# The problem:
Please count the lines in the data below that hold "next" and answer with the number by itself.

Collection entries
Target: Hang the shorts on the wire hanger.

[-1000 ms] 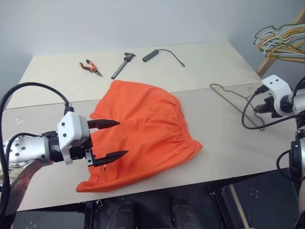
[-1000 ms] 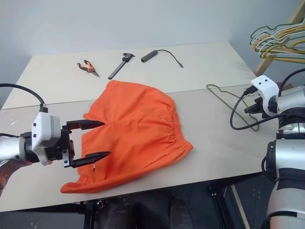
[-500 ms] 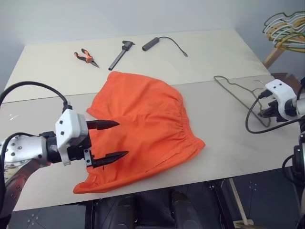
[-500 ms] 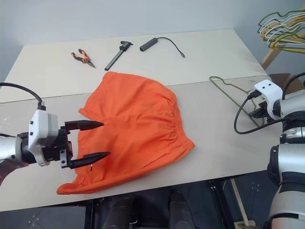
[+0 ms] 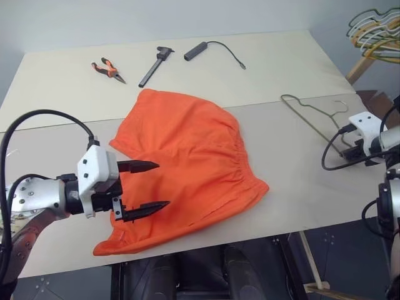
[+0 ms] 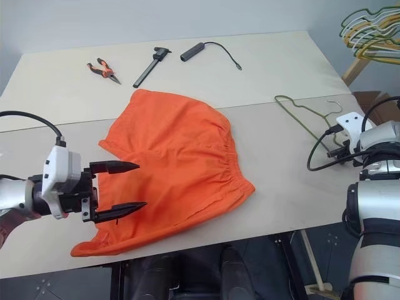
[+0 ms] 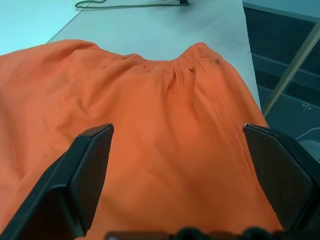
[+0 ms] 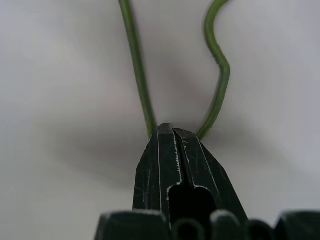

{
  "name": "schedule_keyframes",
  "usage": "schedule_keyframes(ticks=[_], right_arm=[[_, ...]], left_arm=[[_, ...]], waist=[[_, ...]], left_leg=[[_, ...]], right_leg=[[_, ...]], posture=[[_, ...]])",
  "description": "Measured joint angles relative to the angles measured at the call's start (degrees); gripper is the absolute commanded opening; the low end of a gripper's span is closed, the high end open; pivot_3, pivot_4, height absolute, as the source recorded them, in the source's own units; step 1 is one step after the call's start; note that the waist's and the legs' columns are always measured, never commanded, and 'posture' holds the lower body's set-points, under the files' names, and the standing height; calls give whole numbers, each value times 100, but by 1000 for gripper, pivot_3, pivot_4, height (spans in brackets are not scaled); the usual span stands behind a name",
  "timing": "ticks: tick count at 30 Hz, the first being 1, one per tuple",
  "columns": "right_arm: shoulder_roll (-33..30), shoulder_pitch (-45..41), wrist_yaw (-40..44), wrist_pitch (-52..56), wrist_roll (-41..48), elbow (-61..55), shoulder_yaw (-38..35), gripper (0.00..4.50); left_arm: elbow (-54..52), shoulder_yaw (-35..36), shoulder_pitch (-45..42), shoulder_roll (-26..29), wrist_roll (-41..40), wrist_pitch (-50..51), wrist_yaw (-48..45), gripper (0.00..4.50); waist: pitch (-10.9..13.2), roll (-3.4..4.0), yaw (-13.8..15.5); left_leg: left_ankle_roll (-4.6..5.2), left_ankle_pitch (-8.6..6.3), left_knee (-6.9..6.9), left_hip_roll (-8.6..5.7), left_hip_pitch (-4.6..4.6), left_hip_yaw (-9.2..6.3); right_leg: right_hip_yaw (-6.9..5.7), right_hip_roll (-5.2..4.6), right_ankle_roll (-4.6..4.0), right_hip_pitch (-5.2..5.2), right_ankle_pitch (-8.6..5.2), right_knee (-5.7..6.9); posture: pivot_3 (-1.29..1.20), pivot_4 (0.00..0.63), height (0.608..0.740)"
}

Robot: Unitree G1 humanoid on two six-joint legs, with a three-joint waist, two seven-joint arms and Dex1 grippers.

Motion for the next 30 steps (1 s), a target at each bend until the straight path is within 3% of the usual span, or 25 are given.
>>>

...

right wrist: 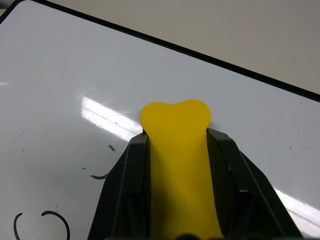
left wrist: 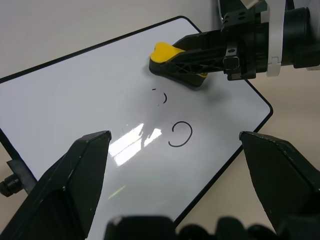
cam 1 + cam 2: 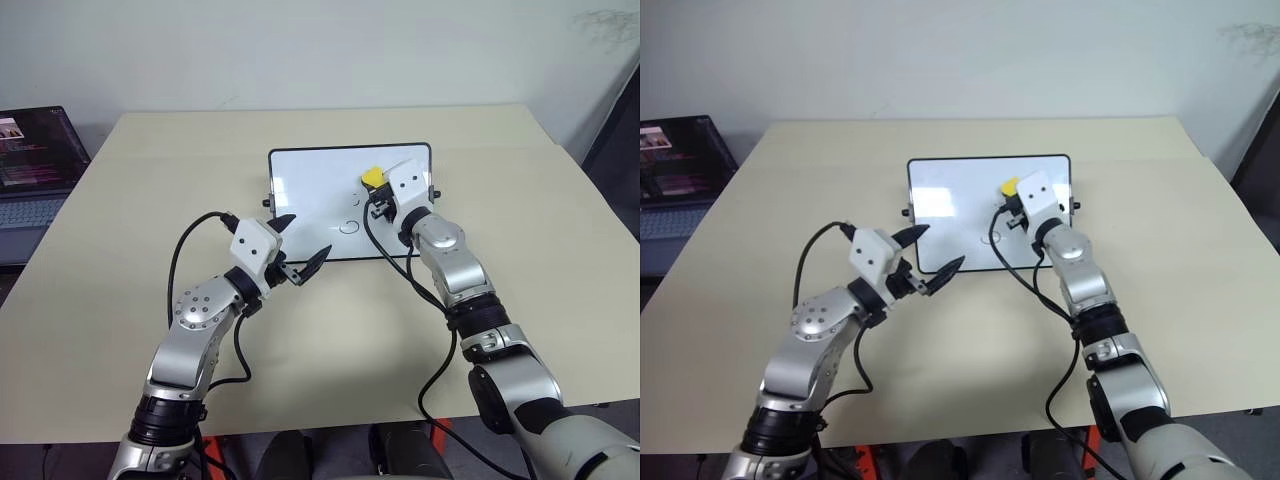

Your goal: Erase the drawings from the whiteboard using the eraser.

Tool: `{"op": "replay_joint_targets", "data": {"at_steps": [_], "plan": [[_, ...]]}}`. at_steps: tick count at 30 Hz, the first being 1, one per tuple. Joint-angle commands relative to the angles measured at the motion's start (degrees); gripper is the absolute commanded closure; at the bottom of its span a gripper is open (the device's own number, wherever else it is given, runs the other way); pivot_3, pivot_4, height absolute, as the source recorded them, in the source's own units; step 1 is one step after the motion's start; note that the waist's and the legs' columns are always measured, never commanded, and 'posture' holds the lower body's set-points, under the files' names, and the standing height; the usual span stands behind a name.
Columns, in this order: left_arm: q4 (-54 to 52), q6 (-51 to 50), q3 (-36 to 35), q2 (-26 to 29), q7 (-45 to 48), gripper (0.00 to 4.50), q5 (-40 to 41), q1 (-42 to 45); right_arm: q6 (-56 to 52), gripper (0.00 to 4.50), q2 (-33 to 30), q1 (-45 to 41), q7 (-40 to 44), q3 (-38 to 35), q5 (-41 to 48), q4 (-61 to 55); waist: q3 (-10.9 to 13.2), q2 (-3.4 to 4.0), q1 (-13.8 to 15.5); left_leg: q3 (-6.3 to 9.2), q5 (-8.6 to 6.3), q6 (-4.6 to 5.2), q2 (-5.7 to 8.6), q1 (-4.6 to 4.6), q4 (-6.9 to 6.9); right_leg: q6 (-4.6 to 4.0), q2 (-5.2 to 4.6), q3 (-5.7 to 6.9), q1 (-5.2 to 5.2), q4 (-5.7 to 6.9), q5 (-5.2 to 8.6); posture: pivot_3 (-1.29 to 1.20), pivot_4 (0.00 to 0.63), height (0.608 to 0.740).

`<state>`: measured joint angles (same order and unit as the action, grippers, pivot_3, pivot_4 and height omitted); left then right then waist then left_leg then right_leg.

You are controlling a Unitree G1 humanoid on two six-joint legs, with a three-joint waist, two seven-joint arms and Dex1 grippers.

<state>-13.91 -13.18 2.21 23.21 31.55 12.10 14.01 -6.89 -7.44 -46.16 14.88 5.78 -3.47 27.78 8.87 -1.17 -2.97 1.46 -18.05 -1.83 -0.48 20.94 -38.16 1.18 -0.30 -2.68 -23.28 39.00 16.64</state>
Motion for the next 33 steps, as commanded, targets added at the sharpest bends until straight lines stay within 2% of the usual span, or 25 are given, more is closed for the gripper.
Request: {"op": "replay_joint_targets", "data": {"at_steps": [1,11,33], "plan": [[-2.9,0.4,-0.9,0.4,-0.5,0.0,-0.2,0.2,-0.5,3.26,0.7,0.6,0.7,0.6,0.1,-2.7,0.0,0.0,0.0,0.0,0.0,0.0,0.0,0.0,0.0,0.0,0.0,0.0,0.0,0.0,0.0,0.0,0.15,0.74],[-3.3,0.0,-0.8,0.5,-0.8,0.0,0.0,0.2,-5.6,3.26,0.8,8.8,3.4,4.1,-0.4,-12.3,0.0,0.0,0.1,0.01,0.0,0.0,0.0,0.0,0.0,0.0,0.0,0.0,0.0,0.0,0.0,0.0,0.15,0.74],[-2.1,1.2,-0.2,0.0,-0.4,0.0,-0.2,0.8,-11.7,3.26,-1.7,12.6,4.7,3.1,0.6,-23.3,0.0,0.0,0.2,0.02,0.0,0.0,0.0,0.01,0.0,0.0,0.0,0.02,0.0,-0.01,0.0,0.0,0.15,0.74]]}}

# Exercise response:
2